• [The problem]:
Copy out each line below exactly as written.
□ □ □ □ □ □ □
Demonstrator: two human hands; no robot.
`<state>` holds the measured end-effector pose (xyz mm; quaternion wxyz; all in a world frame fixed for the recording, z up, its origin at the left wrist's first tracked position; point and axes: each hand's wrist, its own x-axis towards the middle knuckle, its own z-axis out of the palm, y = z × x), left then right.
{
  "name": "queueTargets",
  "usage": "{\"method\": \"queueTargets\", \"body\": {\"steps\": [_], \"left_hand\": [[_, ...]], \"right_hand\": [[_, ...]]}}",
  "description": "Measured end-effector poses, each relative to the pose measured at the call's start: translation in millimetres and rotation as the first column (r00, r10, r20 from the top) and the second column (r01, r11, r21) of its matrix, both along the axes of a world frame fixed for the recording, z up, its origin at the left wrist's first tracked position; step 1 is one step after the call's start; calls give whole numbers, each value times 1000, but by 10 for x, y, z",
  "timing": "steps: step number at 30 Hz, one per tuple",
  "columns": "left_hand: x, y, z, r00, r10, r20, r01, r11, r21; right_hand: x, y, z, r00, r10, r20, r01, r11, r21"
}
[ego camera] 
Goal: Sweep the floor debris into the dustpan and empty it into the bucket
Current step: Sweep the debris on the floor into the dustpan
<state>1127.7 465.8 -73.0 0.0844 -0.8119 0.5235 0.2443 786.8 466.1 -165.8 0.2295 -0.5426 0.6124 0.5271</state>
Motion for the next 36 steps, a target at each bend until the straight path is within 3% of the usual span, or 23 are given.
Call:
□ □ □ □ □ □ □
• [Completed task]:
Demonstrator: two human hands; no robot.
`<state>` holds the measured end-effector pose (xyz mm; quaternion wxyz; all in a world frame fixed for the recording, z up, its origin at the left wrist's first tracked position; point and axes: each hand's wrist, its own x-axis towards the middle knuckle, its own z-axis out of the palm, y = z × x), left then right.
{
  "name": "queueTargets",
  "usage": "{\"method\": \"queueTargets\", \"body\": {\"steps\": [_], \"left_hand\": [[_, ...]], \"right_hand\": [[_, ...]]}}",
  "description": "Measured end-effector poses, each relative to the pose measured at the call's start: translation in millimetres and rotation as the first column (r00, r10, r20 from the top) and the second column (r01, r11, r21) of its matrix, both along the axes of a world frame fixed for the recording, z up, its origin at the left wrist's first tracked position; step 1 is one step after the call's start; calls give whole numbers, each value times 1000, but by 10 for x, y, z",
  "timing": "steps: step number at 30 Hz, one per tuple",
  "columns": "left_hand: x, y, z, r00, r10, r20, r01, r11, r21; right_hand: x, y, z, r00, r10, r20, r01, r11, r21"
}
[ego camera] 
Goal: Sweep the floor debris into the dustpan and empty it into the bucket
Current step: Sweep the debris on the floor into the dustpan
<state>1127.7 465.8 -73.0 0.0844 -0.8119 0.5235 0.2443 786.8 466.1 -165.8 0.2295 -0.5426 0.6124 0.5271</state>
Motion for the next 36 steps, a target at each bend until the straight path is within 3% of the usual span, or 23 are given.
Call:

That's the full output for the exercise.